● WORK REQUIRED
Wherever "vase" appears in the records below, copy the line that holds it.

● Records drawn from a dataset
- Opening Delimiter -

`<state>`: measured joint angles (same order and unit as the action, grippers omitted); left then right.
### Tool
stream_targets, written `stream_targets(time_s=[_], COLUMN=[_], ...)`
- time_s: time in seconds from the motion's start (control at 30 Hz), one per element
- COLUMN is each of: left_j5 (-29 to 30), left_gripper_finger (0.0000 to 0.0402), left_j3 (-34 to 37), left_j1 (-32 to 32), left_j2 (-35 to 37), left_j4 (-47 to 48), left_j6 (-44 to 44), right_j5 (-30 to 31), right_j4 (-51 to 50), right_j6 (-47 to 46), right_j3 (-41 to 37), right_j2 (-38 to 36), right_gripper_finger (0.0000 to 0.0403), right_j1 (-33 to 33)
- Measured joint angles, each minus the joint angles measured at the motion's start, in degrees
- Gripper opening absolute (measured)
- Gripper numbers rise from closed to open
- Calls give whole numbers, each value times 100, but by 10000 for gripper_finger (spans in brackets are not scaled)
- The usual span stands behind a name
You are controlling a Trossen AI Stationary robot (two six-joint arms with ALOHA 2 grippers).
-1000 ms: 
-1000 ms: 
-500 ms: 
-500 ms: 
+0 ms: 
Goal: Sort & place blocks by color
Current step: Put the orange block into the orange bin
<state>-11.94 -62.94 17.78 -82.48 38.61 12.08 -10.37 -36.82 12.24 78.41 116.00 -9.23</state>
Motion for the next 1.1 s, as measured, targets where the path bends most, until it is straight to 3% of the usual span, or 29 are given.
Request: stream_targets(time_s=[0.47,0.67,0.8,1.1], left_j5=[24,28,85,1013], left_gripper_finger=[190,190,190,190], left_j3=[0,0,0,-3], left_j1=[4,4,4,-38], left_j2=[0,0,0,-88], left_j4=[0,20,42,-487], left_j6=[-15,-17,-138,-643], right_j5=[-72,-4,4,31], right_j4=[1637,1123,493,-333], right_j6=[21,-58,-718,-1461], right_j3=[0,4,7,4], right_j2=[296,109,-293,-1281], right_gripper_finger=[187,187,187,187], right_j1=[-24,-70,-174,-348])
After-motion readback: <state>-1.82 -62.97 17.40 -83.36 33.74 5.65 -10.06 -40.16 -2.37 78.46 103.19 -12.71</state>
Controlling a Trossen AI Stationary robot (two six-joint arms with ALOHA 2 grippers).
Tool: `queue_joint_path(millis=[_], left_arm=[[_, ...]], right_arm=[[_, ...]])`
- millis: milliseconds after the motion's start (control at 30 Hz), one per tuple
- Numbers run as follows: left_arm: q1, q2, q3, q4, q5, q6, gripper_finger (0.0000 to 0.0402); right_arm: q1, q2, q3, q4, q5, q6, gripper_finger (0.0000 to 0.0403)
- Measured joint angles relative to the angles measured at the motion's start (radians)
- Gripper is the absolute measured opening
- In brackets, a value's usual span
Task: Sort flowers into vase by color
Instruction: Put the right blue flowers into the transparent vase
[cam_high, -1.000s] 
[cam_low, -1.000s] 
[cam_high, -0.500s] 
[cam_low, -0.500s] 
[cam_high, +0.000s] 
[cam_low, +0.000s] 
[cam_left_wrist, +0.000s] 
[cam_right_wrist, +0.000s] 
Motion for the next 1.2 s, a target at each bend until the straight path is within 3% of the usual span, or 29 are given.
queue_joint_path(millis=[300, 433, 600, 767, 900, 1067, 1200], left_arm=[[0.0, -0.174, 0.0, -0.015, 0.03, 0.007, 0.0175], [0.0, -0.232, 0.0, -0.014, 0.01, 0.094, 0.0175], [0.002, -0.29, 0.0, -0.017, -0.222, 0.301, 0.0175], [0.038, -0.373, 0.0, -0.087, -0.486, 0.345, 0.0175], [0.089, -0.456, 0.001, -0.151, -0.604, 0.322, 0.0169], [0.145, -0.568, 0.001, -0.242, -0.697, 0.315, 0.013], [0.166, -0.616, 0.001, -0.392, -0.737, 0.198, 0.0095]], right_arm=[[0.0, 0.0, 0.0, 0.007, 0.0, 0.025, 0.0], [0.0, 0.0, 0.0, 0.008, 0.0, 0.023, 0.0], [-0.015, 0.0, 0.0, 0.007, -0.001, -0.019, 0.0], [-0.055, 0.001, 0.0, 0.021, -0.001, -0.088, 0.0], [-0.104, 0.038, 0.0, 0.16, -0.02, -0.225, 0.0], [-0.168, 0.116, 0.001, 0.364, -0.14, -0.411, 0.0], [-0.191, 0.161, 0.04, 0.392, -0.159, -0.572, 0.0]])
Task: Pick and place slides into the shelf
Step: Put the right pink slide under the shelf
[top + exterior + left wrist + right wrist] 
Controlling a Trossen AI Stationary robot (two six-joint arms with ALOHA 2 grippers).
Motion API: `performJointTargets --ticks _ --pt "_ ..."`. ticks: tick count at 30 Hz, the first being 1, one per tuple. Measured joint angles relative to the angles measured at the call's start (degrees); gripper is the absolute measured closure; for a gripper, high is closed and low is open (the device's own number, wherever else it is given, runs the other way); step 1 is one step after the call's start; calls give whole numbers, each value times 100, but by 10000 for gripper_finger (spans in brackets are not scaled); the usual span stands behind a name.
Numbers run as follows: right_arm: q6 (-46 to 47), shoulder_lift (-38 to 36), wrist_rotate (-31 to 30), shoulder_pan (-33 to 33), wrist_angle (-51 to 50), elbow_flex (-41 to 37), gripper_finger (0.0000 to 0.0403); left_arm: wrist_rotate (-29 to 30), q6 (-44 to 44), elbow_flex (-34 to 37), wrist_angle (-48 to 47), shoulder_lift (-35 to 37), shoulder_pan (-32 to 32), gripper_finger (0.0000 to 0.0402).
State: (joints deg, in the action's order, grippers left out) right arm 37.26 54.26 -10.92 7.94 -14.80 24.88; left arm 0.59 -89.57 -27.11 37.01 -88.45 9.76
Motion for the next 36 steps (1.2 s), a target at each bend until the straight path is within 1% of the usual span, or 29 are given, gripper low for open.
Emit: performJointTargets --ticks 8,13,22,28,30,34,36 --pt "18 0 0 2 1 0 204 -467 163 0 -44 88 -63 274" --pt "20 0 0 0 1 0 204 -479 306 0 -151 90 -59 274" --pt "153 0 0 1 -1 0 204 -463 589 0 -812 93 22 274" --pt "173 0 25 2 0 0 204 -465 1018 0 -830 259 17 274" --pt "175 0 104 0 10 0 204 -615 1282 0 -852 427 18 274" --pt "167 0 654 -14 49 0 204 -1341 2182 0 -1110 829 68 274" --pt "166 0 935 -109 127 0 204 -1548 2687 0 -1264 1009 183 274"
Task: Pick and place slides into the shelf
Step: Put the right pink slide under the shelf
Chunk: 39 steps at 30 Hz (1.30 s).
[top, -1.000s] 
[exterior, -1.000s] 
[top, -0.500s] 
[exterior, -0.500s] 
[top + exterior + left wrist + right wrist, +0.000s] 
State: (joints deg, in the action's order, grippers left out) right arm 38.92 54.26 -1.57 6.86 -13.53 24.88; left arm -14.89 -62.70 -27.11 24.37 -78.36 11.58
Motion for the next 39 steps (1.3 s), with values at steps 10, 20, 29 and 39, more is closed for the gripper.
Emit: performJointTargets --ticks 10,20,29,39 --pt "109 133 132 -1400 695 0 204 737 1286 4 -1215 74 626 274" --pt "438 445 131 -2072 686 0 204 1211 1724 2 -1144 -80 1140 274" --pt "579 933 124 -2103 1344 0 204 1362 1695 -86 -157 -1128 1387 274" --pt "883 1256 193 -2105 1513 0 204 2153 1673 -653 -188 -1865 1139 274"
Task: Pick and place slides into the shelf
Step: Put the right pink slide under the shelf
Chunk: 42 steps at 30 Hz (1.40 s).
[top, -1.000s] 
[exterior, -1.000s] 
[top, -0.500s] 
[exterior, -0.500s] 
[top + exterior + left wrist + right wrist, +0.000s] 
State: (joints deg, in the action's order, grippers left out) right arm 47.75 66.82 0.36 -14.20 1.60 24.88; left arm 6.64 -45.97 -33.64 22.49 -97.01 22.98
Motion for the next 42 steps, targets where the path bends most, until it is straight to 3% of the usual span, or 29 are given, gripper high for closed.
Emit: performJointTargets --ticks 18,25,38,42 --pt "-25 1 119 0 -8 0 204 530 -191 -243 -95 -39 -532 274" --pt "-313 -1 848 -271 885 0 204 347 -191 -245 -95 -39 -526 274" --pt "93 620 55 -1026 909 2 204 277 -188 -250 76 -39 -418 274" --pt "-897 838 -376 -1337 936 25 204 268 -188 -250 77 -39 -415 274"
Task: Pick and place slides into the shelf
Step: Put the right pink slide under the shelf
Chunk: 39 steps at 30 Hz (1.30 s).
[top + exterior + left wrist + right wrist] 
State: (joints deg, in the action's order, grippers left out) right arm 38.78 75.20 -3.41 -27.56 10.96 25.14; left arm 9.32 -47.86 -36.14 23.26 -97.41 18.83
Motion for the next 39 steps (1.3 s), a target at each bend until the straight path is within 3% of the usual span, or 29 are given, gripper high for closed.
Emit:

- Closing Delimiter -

● WRITTEN SOLUTION
Task: Sort flowers into vase by color
Instruction: Put the right blue flowers into the transparent vase

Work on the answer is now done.